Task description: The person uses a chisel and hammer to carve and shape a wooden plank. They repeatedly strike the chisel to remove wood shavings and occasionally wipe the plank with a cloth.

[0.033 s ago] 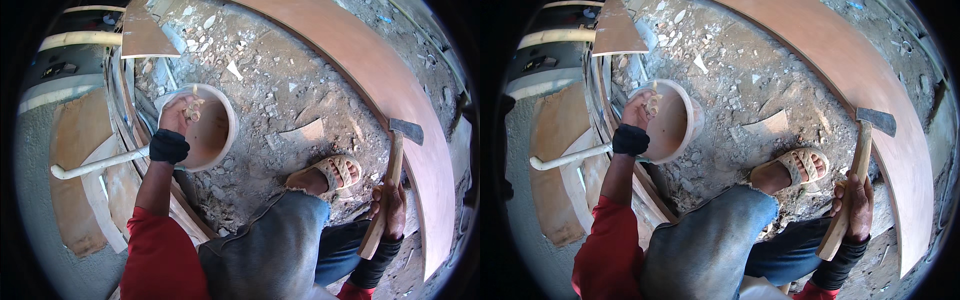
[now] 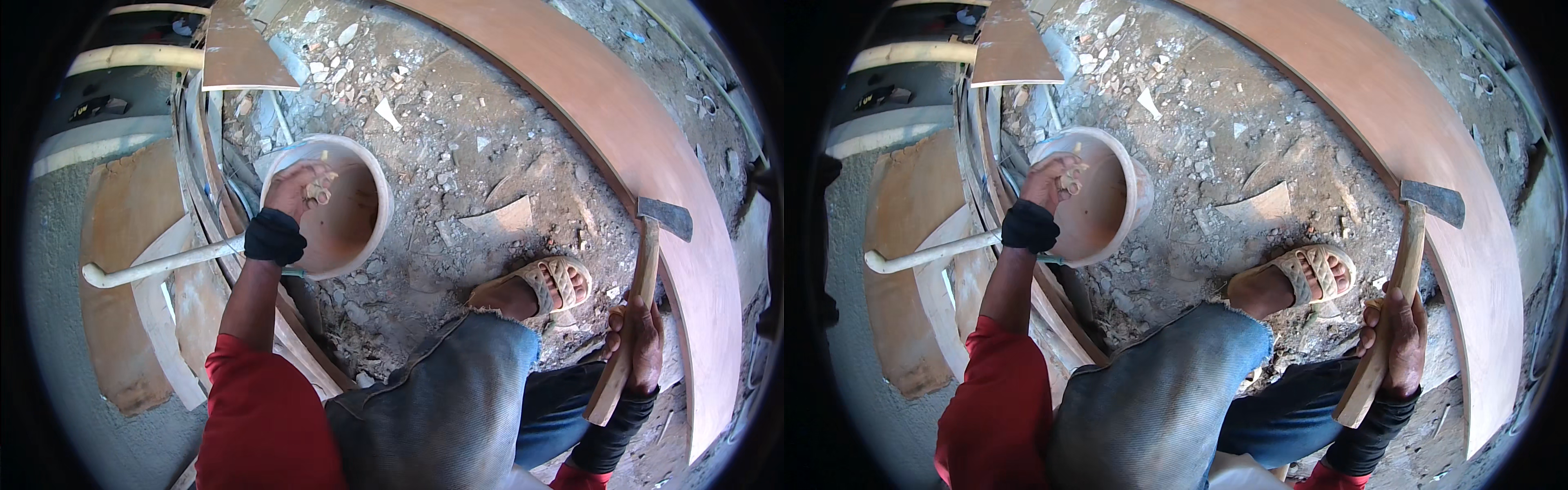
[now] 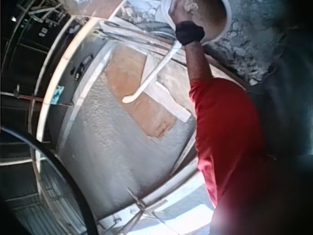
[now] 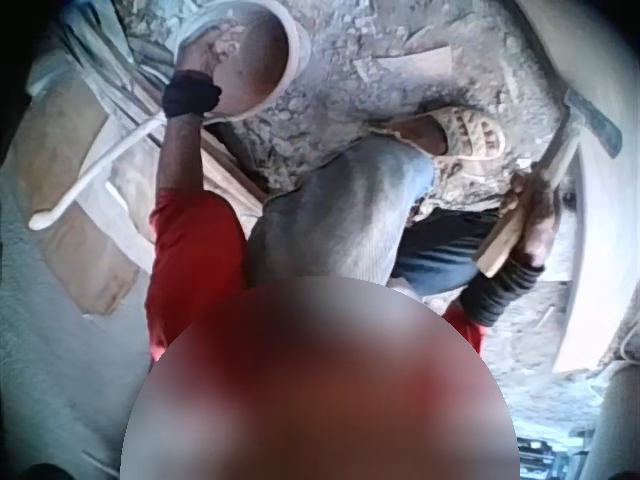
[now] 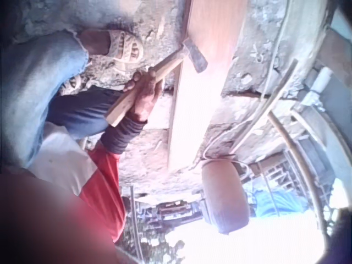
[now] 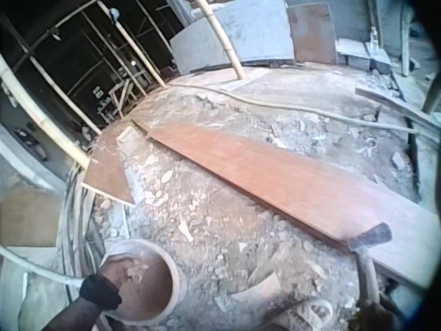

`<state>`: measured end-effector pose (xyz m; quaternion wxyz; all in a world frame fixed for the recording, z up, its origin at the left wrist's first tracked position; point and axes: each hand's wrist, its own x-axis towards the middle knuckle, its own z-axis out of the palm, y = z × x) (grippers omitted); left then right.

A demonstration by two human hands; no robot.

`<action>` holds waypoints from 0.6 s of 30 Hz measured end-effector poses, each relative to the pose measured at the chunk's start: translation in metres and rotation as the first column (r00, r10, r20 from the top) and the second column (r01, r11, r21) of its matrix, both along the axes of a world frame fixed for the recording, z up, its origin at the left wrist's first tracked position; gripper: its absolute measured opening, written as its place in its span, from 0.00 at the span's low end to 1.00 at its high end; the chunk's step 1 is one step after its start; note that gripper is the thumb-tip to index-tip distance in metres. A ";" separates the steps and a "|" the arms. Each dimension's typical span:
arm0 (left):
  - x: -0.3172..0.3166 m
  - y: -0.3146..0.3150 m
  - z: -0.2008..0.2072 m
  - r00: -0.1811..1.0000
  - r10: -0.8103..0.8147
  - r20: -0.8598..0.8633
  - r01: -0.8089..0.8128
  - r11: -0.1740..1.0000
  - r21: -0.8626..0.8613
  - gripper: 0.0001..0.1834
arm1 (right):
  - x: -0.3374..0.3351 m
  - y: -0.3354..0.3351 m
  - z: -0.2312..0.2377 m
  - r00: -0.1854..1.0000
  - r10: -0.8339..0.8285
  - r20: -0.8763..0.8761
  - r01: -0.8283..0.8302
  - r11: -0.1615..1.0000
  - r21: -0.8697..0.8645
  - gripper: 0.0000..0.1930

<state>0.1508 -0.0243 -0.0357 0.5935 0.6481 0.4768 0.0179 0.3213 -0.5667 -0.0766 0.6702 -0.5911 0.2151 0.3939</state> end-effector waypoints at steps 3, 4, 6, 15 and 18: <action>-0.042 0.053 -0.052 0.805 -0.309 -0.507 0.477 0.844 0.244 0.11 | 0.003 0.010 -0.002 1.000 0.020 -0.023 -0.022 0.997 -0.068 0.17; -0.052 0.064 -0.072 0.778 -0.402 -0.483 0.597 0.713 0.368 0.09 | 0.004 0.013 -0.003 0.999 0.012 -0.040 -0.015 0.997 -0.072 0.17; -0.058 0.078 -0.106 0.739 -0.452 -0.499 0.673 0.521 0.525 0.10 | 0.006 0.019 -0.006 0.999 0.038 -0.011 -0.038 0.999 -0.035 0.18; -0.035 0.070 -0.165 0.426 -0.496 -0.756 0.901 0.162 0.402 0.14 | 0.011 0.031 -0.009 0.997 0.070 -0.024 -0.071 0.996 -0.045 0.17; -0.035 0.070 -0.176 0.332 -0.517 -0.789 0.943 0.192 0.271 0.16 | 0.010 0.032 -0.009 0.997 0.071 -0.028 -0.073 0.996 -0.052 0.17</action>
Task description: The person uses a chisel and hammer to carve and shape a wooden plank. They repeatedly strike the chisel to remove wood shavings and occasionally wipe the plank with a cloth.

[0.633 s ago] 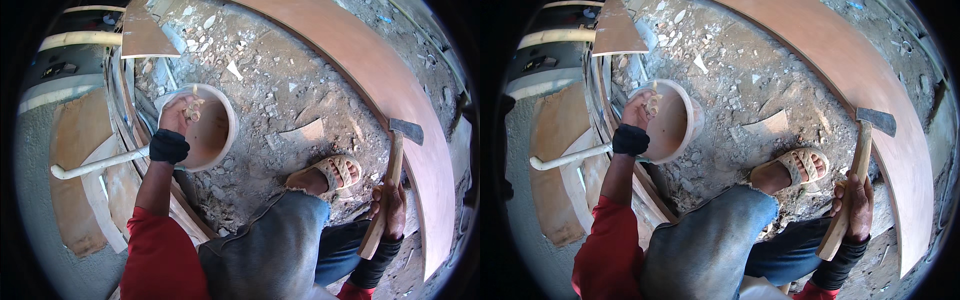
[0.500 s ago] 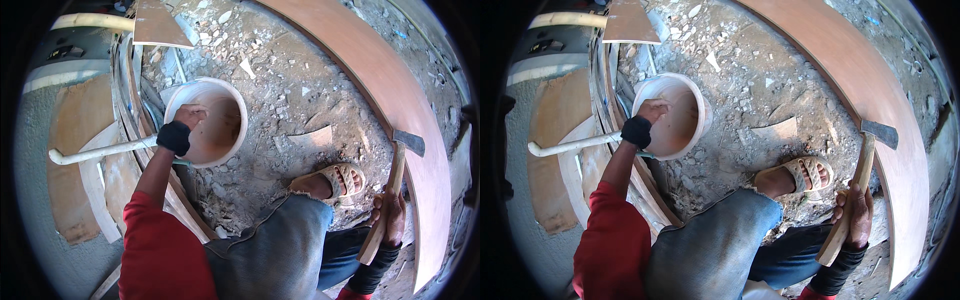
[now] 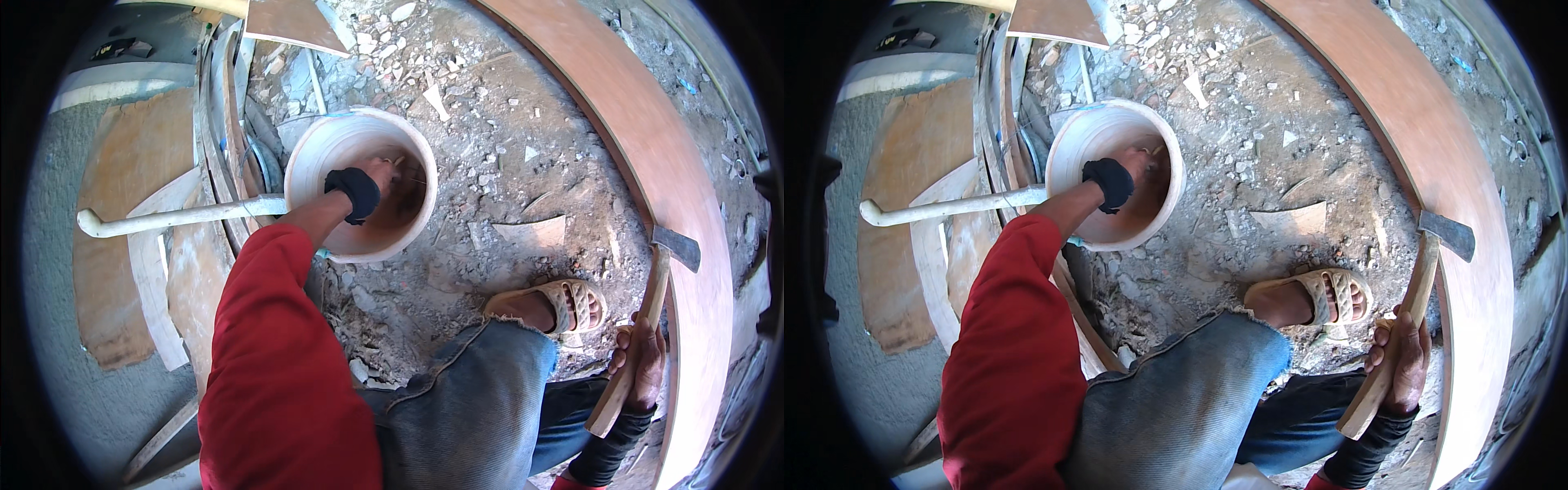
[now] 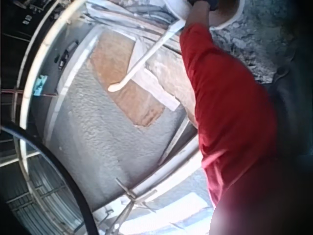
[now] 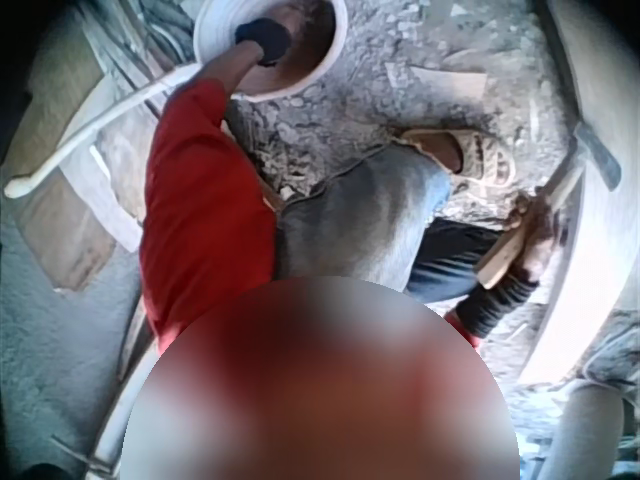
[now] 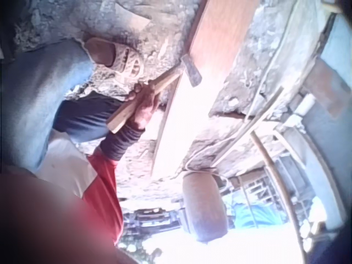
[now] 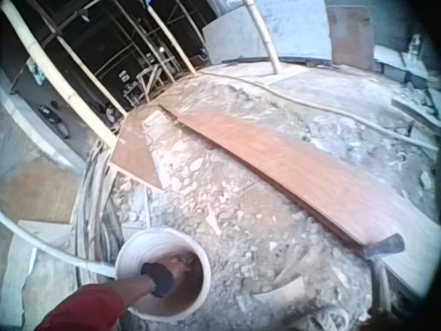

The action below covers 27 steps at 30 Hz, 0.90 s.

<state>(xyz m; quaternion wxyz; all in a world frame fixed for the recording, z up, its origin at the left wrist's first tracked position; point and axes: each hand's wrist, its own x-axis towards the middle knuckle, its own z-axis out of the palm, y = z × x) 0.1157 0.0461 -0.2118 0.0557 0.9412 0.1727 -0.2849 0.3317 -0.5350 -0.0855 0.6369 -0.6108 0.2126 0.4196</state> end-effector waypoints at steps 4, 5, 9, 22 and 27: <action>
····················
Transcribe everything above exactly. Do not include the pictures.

▸ Written response:
Task description: The person uses a chisel and hammer to carve and shape a wooden plank. They repeatedly strike the chisel to remove wood shavings and occasionally wipe the plank with a cloth.

[0.033 s ago] 
[now] 
[now] 
[now] 
[now] 
[now] 

`<state>`: measured end-effector pose (xyz m; quaternion wxyz; all in a world frame fixed for the recording, z up, its origin at the left wrist's first tracked position; point and axes: each hand's wrist, its own x-axis towards the middle knuckle, its own z-axis out of the palm, y = z × x) (grippers omitted); left then right.

A demonstration by two human hands; no robot.

`<action>` holds waypoints from 0.6 s of 30 Hz measured end-effector poses, each relative to the pose measured at the chunk's start: translation in metres and rotation as the first column (r00, r10, r20 from the top) and the second column (r01, r11, r21) of its matrix, both along the axes of a world frame fixed for the recording, z up, its origin at the left wrist's first tracked position; gripper: its absolute measured opening, written as its place in its span, from 0.00 at the span's low end to 1.00 at its high end; the chunk's step 1 is one step after its start; note that gripper is the thumb-tip to index-tip distance in metres. A ";" separates the steps and a "|" the arms. Each dimension's typical span:
arm0 (left):
  - x: -0.3172..0.3166 m
  - y: -0.3146..0.3150 m
  - z: -0.2008..0.2072 m
  - r00: -0.1811..1.0000
  - r10: -0.8103..0.8147
  - r20: -0.8598..0.8633
  - r01: -0.8089..0.8128
  - r11: -0.1740..1.0000
  - r21: -0.8626..0.8613
  - gripper: 0.0001..0.1834
arm1 (right):
  - x: -0.3374..0.3351 m
  - y: -0.3354..0.3351 m
  - z: -0.2312..0.2377 m
  - r00: -0.1854..1.0000
  - r10: -0.8339..0.8285
  - r20: -0.8763..0.8761
  - r01: -0.8283..0.8302
  - r11: -0.1615..1.0000
  - r21: -0.8697..0.8645
  - gripper: 0.0000..0.1930

<state>0.1508 -0.0243 -0.0357 0.5935 0.6481 0.4768 0.0179 0.3213 -0.5667 -0.0766 0.6702 -0.5911 0.2151 0.3939</state> end-effector waypoints at steps 3, 4, 6, 15 and 18: <action>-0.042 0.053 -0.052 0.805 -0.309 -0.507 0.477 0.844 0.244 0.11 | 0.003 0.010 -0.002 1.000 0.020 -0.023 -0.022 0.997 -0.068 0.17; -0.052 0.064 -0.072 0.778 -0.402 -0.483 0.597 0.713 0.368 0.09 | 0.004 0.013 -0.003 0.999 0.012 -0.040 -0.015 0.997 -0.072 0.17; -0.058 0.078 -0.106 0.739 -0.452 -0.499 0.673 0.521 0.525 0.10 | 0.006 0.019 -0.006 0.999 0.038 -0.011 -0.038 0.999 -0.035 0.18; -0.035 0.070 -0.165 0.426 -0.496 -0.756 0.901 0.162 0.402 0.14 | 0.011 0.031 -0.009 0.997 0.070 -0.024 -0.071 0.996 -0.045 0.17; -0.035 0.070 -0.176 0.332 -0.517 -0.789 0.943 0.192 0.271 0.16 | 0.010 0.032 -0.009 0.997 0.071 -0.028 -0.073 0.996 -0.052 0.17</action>
Task description: The person uses a chisel and hammer to carve and shape a wooden plank. They repeatedly strike the chisel to remove wood shavings and occasionally wipe the plank with a cloth.

[0.633 s ago] 
[0.500 s ago] 
[now] 
[now] 
[now] 
[now] 
[now] 

The action below covers 27 steps at 30 Hz, 0.90 s.

<state>(xyz m; quaternion wxyz; all in a world frame fixed for the recording, z up, its origin at the left wrist's first tracked position; point and axes: each hand's wrist, its own x-axis towards the middle knuckle, its own z-axis out of the palm, y = z × x) 0.1157 0.0461 -0.2118 0.0557 0.9412 0.1727 -0.2849 0.3317 -0.5350 -0.0855 0.6369 -0.6108 0.2126 0.4196</state> end-effector waypoints at steps 4, 5, 9, 22 and 27: <action>

Further output is not needed for this exercise.